Willow smiled, and she looked like the old Willow again. Oz was glad. “I’ll find someone who might suit you. I’ll come back to the same street corner the same time tomorrow, okay?”
“Sounds good. Willow—” Oz smiled vaguely. “You look good.” He meant it.
She grinned a Willow grin. “You look good, too. It was great to talk to you, Oz.”
He nodded and smiled, and she disappeared from view.
***
She played piano again. He determined her expression was that of concentration rather than that of melancholy. This time he leaned in the doorway and watched rather than from afar.
She glanced over and spotted him, now smiling. She stopped playing abruptly. “Your hair was brown yesterday!” It was an accusation. She had a very strange manner of speaking.
“Was it?” He glanced upward as though he could see his hair.
“I’ve always secretly wanted to bleach my hair. One time I tried brown with blonde streaks. I looked like an anime character. I kept fighting off the temptation to wear a grotesquely short skirt and giggle at some gentlemennnn.” No sooner had she finished that sentence that she immediately began plunking out the same song she’d stopped in the middle of only moments ago. Oz just waited, amused. After a few seconds, she stopped playing again, grabbed her handbag, and began to walk from the room. “It is time for a burger,” she decided as she walked past Oz. She glanced at him only momentarily, and he gathered he was supposed to follow. So he did.
He observed. She looked bewildered as she walked, as though she was taking in her surroundings for the first time, though he’d seen her walk down this hallway several times over the last week and a half. Suddenly she yelled, “STOP!” and stood in the middle of the hallway, opening her bag for something. Oz stopped walking and waited as she sang a song compiled of “doo doo”s and applied some grape-flavoured chap stick. Then she went on her way. Oz, again, followed.
“New in town?” he asked.
She nodded. “I went to school in a small town where my youngest friend was two and a half years older than me, so when they graduated last year I figured I may as well move someplace where I could at least meet some new people and actually be interested with my social life. Besides, my friend needed a roommate, so I figured I should probably take the opportunity as it was presented to me.”
“You’re a senior, though.”
“Yep.”
“So either your friend, two and a half years your elder, is really behind, or you’re really ahead.”
“I skipped two grades. Aren’t you like in your twenties?”
So he had changed in appearance over the last few years. “Good call.”
“So why are you loitering around a high school at noon on a weekday?”
“I’m here to talk to you, actually.”
“The stalking wasn’t very endearing.”
“Didn’t want to interrupt your piano playing.
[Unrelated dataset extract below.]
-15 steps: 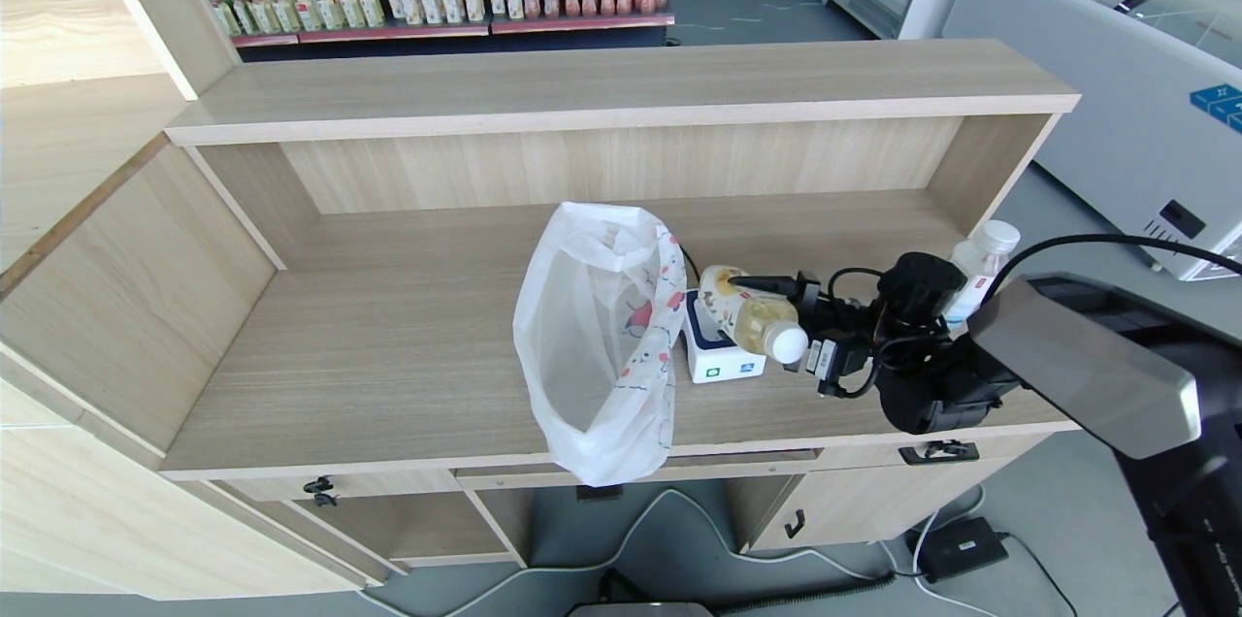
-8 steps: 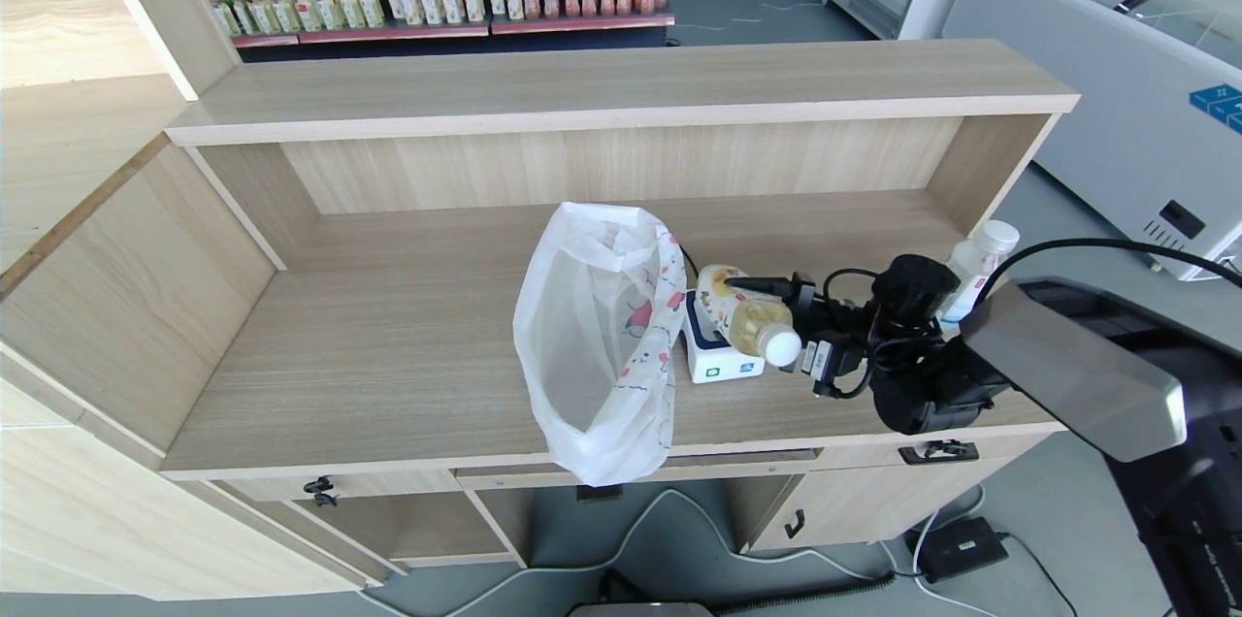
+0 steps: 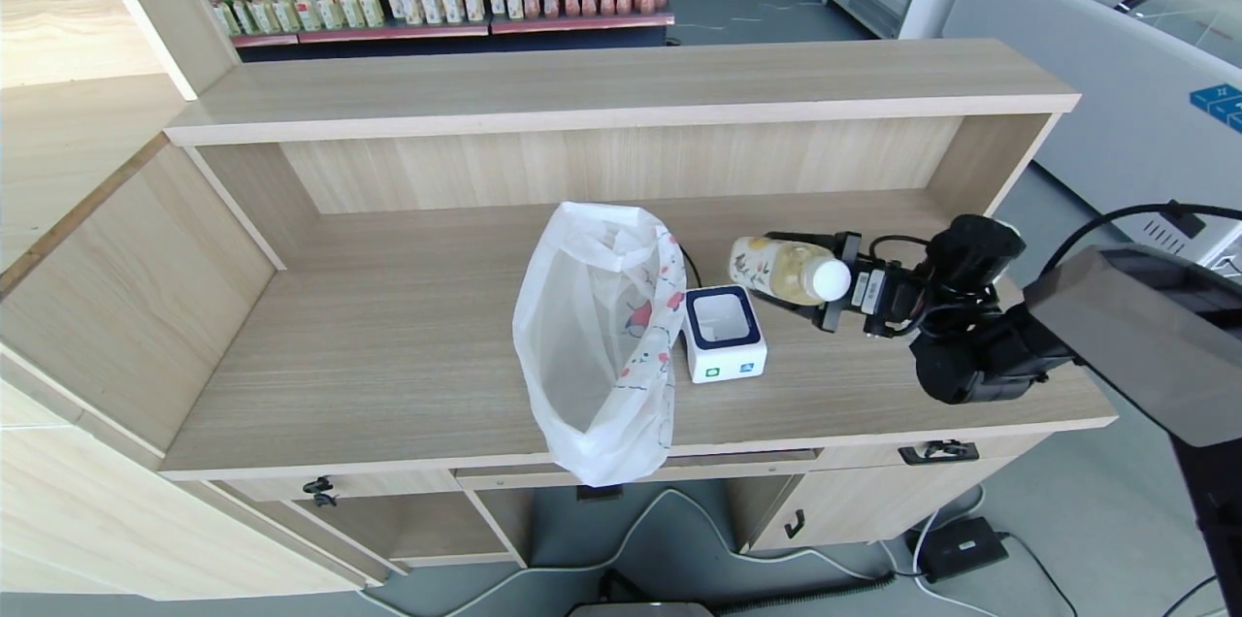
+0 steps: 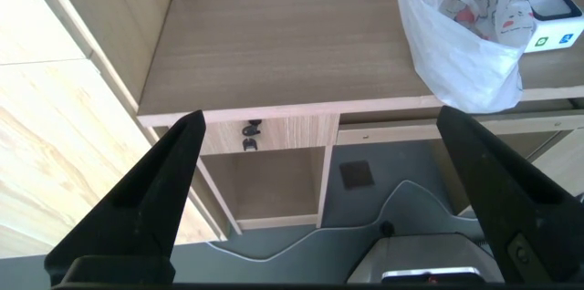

By the time you finished, I’d forget what I wanted to say.”
“Hm. So what’d you want to talk to me about?”
“It’s kinda personal, actually.”
“Personal,” she sang back. She turned the song into a passable impression of industrial-genre music. Oz smiled. Willow really had picked an interesting one for him.
“The explanation’s kinda long.”
“I liiike sushi.”
“Sushi it is. Tonight?”
Hilary frowned into her handbag. Her brow didn’t furrow; the corners of her mouth were turned down. Oz found this both amusing and endearing. “Do you have money?” Oz nodded and fished five dollars out of his pocket. She smiled at him, and then crumpled her nose. “Can I bring a friend? It’s just that this seems really weird to me, you know?”
Oz thought for a moment. “I get where you’re coming from, but what I have to say is going to be hard for you to accept let alone anyone else.” He shrugged. “You can bring someone if you want. It’s up to you.”
She began to nod in rhythm. Oz figured she was playing a song in her head and thinking about what he’d said at the same time. “There is a particular… sushi… arena… two blocks from here,” she stated pointedly. That seemed to be all she had to say.
Oz nodded. “Was that an invitation?”
She wrinkled her nose again. “Sort of. Come or not.” Then she turned away from him. The conversation was quite apparently over.
Oz smiled and walked away, hands in his pockets. He definitely owed Willow a lot of gratitude for this one. There’s no way he’d be bored, anyway.